ASSIGNMENT ->
Whenever the word "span" shows up in a line of the data, copy that line.

==*==

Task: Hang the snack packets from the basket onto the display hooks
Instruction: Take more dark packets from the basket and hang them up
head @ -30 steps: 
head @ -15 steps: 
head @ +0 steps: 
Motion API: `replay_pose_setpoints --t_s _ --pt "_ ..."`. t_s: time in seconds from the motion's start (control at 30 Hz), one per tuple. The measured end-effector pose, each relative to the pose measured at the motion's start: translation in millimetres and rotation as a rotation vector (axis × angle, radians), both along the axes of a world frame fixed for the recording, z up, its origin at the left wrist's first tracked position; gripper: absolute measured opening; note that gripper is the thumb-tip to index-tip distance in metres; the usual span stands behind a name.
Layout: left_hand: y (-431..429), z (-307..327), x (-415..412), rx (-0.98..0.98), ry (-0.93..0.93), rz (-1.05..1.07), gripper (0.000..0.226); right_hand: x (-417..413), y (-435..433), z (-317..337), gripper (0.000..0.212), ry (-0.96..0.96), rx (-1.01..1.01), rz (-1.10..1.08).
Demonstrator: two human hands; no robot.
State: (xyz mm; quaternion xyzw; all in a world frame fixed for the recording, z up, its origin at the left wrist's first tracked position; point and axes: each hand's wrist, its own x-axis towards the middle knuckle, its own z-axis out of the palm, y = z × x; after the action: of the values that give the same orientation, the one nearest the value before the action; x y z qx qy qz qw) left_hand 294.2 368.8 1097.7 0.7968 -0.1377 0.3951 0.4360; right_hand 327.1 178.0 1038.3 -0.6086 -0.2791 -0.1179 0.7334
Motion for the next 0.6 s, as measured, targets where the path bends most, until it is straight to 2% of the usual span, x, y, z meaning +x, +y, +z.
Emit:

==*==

YOUR RESPONSE ->
Motion API: `replay_pose_setpoints --t_s _ --pt "_ ..."`. t_s: time in seconds from the motion's start (control at 30 Hz), one per tuple. The measured end-effector pose, each relative to the pose measured at the motion's start: translation in millimetres and rotation as a rotation vector (axis × angle, radians), both along the axes of a world frame fixed for the recording, z up, its origin at the left wrist's first tracked position; gripper: absolute measured opening; note that gripper is the thumb-tip to index-tip distance in metres; the usual span stands behind a name.
Motion for the next 0.6 s, as measured, targets where the path bends most, until it is straight to 2% of the usual span, x, y, z meaning +x, +y, +z.

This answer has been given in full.